The World From on High

A medieval map combined with a view of the Earth from space is a reminder of humanity’s ancient desire to chart the world from above.

Dale Kedwards | Published in 27 Apr 2016

Ancient and modern: Tim Peake's photograph. © ESA / NASAOn February 11th, 2016 the British astronaut Tim Peake tweeted a picture from aboard the International Space Station (ISS). Captioned ‘a copy of one of the oldest maps in Britain, now exploring the newest frontier here in space’, it showed a facsimile of the English Hereford map (c.1300), on display at the city’s cathedral, where it has been for at least 400 years. 

The 700-year-old Hereford map offers a unique insight into what medieval people thought the Earth looked like. The map, drawn onto a single piece of vellum measuring 5ft 2in by 4ft 4in, is oriented in the true sense of the word with east (Latin oriens) at the top and has Jerusalem at its centre. The map is of the type known as the T-O: the O of the inhabited world is divided into the three known continents – Europe, Africa and Asia – by the watery T formed by the intersection of the rivers Don and Nile and the Mediterranean, whose position in the middle (medius) of the Earth (terra) is clear on Peake’s photograph.

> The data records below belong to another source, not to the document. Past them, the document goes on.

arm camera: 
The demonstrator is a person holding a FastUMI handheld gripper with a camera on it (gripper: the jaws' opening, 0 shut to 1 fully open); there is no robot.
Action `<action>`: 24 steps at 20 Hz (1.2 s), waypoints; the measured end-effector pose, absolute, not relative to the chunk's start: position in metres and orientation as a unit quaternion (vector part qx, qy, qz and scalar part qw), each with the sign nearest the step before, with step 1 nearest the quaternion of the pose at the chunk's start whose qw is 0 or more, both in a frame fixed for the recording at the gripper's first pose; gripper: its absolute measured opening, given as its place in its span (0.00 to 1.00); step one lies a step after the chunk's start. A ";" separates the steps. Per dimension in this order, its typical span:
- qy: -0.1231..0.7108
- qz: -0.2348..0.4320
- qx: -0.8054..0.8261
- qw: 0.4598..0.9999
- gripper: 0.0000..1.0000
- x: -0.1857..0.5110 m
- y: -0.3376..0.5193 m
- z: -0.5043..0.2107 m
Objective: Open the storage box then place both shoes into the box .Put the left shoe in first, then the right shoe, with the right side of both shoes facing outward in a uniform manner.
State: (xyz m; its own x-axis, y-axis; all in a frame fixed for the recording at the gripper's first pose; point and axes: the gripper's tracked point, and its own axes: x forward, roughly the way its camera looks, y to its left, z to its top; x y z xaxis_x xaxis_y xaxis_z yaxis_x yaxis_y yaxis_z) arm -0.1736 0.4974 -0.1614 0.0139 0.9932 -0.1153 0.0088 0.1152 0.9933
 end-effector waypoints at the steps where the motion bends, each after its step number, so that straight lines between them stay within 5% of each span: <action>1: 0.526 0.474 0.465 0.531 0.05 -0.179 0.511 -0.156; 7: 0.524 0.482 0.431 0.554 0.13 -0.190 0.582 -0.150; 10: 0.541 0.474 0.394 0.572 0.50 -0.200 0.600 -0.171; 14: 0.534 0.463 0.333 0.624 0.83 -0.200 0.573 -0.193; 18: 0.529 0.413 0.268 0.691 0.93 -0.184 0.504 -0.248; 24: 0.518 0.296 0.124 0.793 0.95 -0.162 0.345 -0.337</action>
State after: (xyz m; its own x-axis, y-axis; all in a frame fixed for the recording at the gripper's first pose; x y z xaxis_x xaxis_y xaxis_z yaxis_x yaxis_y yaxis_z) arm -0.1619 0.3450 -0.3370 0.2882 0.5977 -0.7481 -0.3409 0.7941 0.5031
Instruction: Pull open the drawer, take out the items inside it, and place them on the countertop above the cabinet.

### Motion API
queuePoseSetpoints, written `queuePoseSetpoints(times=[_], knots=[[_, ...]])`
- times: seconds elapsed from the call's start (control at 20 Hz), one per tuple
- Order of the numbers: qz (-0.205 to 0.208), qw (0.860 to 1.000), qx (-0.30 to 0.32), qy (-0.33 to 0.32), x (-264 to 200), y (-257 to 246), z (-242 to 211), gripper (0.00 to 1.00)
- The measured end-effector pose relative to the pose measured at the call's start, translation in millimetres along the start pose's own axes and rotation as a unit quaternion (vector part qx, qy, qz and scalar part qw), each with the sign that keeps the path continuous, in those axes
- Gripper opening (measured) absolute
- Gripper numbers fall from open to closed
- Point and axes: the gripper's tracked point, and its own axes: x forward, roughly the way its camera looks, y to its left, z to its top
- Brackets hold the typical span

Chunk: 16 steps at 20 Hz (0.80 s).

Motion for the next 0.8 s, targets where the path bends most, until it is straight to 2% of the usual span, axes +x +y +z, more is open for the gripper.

With its 1,091 inscriptions, the map was an attempt to summarise human knowledge in fields as diverse as geography, ethnography, zoology and history. The inscription that shows the location of Hereford has at some point been rubbed away and rewritten, probably as a result of generations of viewers marking their place in the world with their fingers. 

What is striking about Peake’s image is how alike the two views of the Earth are. Both show us circles of lands indented with darker bays and seas. Though ‘the newest frontier here in space’ has only recently become accessible to us, the longing for an orbital view of the Earth is not new.

In his Phaedo, Plato, in the fourth century BC, described the Earth from above as a patchwork of terrains and vegetations, stitched together like a leather ball. Another legend, from the fourth century AD, has Alexander the Great build a flying machine – made from a basket tethered to two griffins – which he used to fly to such a height that the Earth looked to him like a threshing floor encircled by a serpent. Mathematical proofs of the sphericity of the Earth have been around since antiquity and medieval people were aware that they inhabited a globe. The English mystic Julian of Norwich (c.1342-c.1416) wrote that she was shown the Earth in a vision: she held it – as round as a ball and about the size of a hazelnut – in the palm of her hand. 

The most influential orbital view of the Earth, however, appeared in Cicero’s De re publica (54-51 BC). This dialogue on Roman politics concluded with the dream of the Roman military tribune Scipio Aemilianus (185-129 BC), in which he is visited by his deceased grandfather, the renowned general Scipio Africanus, and taken up to the sky. From ‘a high place full of stars, shining and splendid’ Scipio observes the cosmos and its stellar workings: the Milky Way appeared as a circle of brightest white, the stars were orbs far exceeding the Earth in size and the moon shone with light borrowed from the sun. Scipio despairs at the smallness of the Earth and, even more, that of the Roman Empire, exclaiming that ‘the Earth itself appeared to me so small, that it grieved me to think of our empire, with which we cover but a point, as it were, of its surface’. 

Scipio’s cosmic vision became a cornerstone for cosmographical thought in the High Middle Ages through Macrobius’s Commentary on the Dream of Scipio, written in the early fifth century. Macrobius explained Cicero’s literary allusions to the shape and nature of the cosmos, employing a series of maps and diagrams to show the spherical Earth in relation to the celestial sphere – the convexity of the night sky on which the stars appear to turn around the Earth – and delineate the globe into climatic zones based on latitude. The Hereford map belongs to a similar intellectual world: its circle of lands does not represent a flat disk world, but rather the inhabited part of the northern hemisphere. 

Peake’s view of the Earth has been anticipated for millennia. Antique and medieval thinkers lacked the technological but not the imaginative means to put themselves into orbit and look down on the Earth. Looking out of the window of the ISS onto a world where, in the astronomer Carl Sagan’s words, ‘everyone you love, everyone you know, everyone you ever heard of, every human being who ever was, lived out their lives’, gives us a share of the breathless wonder with which the ancients mapped their world.

Dale Kedwards is a historian of medieval maps at the University of Zurich.